## [Work instructions]
Work through the data below and copy out every line where "robot" is found.

## [Source information]
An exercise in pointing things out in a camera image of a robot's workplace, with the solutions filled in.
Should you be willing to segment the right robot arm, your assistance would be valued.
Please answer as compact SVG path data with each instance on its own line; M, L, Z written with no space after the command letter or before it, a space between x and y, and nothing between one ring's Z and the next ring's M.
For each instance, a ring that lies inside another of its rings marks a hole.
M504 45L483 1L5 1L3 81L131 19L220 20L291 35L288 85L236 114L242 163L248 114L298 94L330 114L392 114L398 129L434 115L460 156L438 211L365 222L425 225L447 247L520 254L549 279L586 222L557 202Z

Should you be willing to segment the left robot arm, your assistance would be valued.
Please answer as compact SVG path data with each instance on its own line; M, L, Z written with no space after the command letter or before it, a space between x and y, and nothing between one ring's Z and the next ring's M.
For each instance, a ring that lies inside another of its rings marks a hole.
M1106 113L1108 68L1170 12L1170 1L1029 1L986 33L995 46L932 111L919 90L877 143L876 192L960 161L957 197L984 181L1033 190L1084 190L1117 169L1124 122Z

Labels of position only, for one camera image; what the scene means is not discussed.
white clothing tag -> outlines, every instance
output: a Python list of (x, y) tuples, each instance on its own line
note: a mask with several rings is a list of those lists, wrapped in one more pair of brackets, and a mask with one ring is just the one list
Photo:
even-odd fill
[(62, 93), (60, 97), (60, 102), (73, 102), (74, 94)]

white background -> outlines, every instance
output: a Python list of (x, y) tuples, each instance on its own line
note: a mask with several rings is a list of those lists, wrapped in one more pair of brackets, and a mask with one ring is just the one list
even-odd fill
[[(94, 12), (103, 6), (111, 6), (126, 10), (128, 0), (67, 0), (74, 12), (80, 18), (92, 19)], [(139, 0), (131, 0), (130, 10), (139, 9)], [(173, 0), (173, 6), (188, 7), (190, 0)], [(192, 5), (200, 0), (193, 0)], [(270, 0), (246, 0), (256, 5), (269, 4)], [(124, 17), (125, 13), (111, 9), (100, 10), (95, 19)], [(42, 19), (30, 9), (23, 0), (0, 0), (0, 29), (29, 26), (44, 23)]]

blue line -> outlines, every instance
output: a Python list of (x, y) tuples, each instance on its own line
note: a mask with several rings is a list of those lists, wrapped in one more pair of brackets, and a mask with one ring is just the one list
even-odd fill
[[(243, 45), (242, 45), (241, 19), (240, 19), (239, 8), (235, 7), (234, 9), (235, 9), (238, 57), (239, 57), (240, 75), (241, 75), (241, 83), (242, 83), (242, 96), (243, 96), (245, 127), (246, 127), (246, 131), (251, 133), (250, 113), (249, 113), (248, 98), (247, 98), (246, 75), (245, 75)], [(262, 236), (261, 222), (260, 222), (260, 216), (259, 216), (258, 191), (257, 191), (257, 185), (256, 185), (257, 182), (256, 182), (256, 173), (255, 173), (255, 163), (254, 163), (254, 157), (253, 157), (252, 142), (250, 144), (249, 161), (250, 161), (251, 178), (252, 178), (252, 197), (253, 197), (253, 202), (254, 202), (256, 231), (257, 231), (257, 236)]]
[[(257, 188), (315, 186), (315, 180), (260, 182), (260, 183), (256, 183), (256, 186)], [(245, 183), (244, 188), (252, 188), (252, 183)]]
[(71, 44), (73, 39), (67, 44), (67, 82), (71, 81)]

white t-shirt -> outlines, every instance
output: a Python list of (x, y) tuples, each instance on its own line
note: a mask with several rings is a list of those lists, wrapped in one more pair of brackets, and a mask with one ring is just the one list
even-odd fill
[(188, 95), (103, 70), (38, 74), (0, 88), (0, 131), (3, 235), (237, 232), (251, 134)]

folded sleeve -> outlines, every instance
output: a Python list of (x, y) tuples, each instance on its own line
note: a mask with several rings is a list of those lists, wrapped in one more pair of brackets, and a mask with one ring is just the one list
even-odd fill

## [Solution]
An exercise in pointing things out in a camera image of a robot's workplace, with the solutions filled in.
Should you be willing to segment the right robot arm, your assistance would be valued.
Should you be willing to segment the left robot arm, your assistance would be valued.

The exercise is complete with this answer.